Similarly I managed to show that in $b)\ \frac{n^3}{n+1}>0, \forall n\in\Bbb N$ but I don't know what to do about the upper bound. I assume it doesn't exist, but how do I prove it?
 A: $a)$ is correct, and so are the bounds.
For $b)$, it is true that $\forall n \in \mathbb N$, both $n^3 \geq 0$ and $n+1 \geq 0$ (infact, $n+1 \geq 1$) hold true. Therefore, their quotient is also  positive i.e. $\frac {n^3}{n+1} \geq 0$ is also true. 
However, to analyse the other direction, we can use the following trick:
$$
\frac{n^3}{n+1} = \frac{n^3+1}{n+1} - \frac 1{n+1} = n^2-n+1 - \frac{1}{n+1}
$$
Now, note that :$\frac 1{n+1} \leq 1$, so  $-\frac 1{n+1} \geq -1$. Finally, we can say that:
$$
n^2-n+1 - \frac{1}{n+1} \geq n^2-n+1 -1 \geq n^2-n \geq n(n-1)\geq n-1
$$
Therefore, as $n$ becomes larger, $n-1$ also becomes infinitely large.
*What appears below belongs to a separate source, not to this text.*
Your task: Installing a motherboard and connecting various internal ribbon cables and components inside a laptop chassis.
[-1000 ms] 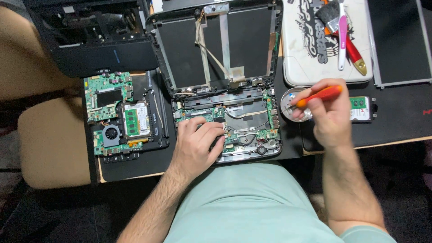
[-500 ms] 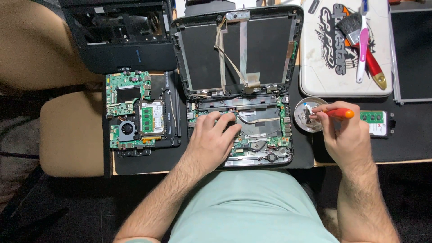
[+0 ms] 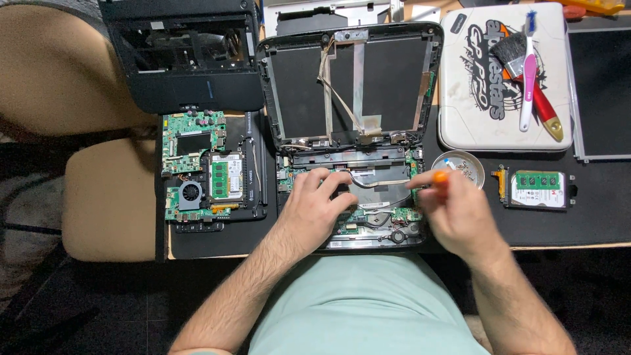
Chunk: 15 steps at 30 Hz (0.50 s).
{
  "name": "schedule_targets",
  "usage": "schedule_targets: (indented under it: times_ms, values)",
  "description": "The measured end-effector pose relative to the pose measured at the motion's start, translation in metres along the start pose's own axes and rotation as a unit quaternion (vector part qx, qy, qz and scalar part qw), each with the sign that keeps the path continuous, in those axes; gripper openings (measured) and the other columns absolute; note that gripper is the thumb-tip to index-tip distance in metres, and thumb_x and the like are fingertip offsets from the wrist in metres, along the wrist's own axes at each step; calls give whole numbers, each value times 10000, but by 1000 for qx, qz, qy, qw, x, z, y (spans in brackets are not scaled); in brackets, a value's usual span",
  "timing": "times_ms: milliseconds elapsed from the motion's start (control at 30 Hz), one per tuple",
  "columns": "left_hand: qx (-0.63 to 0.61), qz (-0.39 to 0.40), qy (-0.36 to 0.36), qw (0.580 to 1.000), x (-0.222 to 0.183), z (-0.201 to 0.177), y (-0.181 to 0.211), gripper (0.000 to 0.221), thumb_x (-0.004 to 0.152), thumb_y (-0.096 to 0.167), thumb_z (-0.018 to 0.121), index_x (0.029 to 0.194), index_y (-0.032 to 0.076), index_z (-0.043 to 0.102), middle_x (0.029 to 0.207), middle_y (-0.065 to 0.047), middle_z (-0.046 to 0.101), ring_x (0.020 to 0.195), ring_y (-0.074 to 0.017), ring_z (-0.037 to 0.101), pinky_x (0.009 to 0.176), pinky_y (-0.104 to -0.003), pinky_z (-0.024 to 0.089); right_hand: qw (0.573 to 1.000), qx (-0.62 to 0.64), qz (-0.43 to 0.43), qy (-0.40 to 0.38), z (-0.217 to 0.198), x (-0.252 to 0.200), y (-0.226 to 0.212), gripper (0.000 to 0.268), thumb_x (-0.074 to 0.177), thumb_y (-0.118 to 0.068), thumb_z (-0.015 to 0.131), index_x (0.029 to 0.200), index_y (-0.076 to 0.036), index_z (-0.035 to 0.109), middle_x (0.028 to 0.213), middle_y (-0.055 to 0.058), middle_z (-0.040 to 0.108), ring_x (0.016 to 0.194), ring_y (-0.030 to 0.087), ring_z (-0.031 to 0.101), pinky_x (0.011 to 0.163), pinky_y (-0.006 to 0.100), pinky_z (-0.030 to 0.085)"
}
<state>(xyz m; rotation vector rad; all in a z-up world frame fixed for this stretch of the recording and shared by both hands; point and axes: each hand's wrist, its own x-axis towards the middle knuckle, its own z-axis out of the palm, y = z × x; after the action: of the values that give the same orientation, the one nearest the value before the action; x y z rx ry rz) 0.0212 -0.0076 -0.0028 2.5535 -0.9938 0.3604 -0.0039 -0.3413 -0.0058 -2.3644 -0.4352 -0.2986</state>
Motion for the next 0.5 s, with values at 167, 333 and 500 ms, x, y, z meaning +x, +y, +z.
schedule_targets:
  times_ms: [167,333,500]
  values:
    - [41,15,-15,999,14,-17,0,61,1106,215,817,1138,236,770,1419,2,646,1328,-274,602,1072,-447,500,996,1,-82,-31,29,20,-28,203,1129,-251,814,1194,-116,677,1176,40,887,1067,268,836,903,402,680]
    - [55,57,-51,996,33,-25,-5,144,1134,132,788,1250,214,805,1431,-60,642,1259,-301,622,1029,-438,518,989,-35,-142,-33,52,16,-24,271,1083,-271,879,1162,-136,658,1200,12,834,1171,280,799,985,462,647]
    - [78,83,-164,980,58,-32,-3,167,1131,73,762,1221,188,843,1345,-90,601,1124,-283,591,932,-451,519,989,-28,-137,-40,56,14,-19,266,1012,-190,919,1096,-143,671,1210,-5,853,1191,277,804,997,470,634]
But then, we have prove that $n-1 \leq \frac{n^3}{n+1} $, so it follows  that $\frac{n^3}{n+1} $ is unbounded.
There are many tricks to show these kinds of limits, I have shown you one. 
A: Let $a_n = \frac{n^2}{n^2+1}$ be the first sequence from your question. 

A sequence $c_n$ is bounded if for all $n \in \mathbb{N}$, $$M_1 \leq c_n \leq M_2,$$ that is, bounded from below by $M_1$ and bounded from above by $M_2$.

In order to prove a statement $a_n \leq 1$, try to be a little more specific, like: $$a_n = \frac{n^2}{n^2+1} < \frac{n^2+1}{n^2+1} = 1,$$ and $$a_n = \frac{n^2}{n^2+1} > \frac{0}{n^2+1} = 0.$$ That way we have found $M_1 = 0$ and $M_2 = 1$. Can you establish a lower bound for $b_n$? And a (possibly) upper bound for $b_n$ and why?
A: for $n\ge 1$  you have $\frac{1}{2} \leq \frac{n}{n+1}$ indeed
 $1+\frac{1}{n}\leq 2$ that is $\frac{1}{1+\frac{1}{n}}\geq\frac{1}{2}$.
Then, $\frac{n^2}{2}\leq\frac{n^3}{n+1}$.
and clearly $\frac{n^2}{2}$ in unbouded